** ABOUT THIS EXERCISE **
Could you reproduce, word for word, everything below from the line containing "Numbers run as" down to the line containing "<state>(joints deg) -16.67", with both of those lines included and no others?
*** Begin section ***
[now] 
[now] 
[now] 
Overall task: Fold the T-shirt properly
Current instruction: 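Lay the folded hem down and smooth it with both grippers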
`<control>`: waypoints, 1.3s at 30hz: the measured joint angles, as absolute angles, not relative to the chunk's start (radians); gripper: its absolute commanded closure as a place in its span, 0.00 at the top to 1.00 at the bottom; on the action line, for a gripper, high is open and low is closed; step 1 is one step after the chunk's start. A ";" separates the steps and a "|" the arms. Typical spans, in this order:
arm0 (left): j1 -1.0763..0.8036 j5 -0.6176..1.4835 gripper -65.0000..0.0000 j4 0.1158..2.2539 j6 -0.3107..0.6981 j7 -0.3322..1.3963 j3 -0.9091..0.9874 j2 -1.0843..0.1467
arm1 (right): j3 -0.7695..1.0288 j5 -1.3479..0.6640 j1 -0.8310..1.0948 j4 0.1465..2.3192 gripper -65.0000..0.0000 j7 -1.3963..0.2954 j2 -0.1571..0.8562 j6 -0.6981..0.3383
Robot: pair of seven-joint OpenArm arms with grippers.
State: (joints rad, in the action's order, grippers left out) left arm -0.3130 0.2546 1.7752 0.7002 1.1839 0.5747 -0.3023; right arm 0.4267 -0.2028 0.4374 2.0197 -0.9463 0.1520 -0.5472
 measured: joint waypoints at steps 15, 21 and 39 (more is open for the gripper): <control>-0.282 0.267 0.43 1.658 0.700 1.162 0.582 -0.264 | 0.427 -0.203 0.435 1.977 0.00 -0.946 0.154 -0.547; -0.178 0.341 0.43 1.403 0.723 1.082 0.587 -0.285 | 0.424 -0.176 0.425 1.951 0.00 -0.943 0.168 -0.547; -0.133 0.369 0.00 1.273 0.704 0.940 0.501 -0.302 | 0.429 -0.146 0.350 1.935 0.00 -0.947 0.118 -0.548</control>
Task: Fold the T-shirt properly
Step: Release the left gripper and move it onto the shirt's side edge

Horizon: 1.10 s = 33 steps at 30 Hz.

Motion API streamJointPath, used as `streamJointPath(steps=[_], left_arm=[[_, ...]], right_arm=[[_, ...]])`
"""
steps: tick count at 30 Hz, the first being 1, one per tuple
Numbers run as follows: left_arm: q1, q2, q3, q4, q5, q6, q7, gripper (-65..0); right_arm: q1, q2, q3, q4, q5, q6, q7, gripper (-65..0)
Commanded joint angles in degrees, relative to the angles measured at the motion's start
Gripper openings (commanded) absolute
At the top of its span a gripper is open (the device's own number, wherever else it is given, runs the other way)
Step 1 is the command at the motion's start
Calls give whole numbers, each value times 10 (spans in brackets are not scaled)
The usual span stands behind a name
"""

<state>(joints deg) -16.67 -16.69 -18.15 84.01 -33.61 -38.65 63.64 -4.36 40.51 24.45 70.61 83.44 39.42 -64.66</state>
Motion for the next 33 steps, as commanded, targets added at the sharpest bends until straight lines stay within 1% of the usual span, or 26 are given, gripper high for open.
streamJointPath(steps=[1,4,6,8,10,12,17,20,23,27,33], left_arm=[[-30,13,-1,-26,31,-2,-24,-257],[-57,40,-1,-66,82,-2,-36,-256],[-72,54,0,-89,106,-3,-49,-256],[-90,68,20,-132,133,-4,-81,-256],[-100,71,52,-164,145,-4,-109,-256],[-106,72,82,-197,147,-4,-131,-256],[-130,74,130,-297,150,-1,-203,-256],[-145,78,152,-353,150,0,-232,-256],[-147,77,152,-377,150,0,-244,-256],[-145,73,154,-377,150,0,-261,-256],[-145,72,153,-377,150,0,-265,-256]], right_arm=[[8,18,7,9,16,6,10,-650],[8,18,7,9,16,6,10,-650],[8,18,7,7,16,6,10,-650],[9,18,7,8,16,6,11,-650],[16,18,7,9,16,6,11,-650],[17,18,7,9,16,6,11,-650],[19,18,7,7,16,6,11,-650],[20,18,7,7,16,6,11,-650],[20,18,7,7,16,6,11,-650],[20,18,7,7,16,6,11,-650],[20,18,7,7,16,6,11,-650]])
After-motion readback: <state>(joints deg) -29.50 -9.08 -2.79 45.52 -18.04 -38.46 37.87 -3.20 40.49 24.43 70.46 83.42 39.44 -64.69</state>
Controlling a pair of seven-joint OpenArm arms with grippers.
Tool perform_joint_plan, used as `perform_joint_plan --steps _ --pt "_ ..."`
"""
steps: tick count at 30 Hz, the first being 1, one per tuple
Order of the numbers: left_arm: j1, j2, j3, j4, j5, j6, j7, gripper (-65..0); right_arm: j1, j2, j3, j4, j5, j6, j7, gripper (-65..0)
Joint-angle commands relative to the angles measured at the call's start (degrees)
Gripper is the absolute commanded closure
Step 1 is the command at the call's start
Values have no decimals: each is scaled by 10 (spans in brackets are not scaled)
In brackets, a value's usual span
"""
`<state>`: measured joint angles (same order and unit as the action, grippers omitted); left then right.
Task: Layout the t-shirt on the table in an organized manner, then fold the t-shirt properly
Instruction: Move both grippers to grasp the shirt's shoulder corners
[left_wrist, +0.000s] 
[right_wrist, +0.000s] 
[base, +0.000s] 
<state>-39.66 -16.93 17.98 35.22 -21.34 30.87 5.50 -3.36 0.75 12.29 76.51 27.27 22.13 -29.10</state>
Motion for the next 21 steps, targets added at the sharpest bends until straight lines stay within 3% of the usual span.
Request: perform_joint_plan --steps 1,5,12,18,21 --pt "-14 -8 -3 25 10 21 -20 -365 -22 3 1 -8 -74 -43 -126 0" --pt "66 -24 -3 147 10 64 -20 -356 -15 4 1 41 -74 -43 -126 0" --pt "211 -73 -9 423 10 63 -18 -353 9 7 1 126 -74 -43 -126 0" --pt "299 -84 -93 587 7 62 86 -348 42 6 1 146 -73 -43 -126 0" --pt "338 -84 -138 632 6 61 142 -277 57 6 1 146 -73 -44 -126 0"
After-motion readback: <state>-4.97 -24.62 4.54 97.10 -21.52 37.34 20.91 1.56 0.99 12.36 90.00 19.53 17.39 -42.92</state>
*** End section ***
** OUTPUT OF THE EXERCISE **
Numbers run as follows: left_arm: q1, q2, q3, q4, q5, q6, q7, gripper (-65..0); right_arm: q1, q2, q3, q4, q5, q6, q7, gripper (-65..0)
Commanded joint angles in degrees, relative to the angles measured at the motion's start
Gripper openings (commanded) absolute
At the top of its span a gripper is open (the device's own number, wherever else it is given, runs the other way)
Step 1 is the command at the motion's start
Calls give whole numbers, each value times 10 (spans in brackets are not scaled)
The usual span stands behind a name
"""

<state>(joints deg) -16.67 -16.69 -18.15 84.01 -33.61 -38.65 63.64 -4.36 40.51 24.45 70.61 83.44 39.42 -64.66</state>

The output contains the complete answer to the exercise.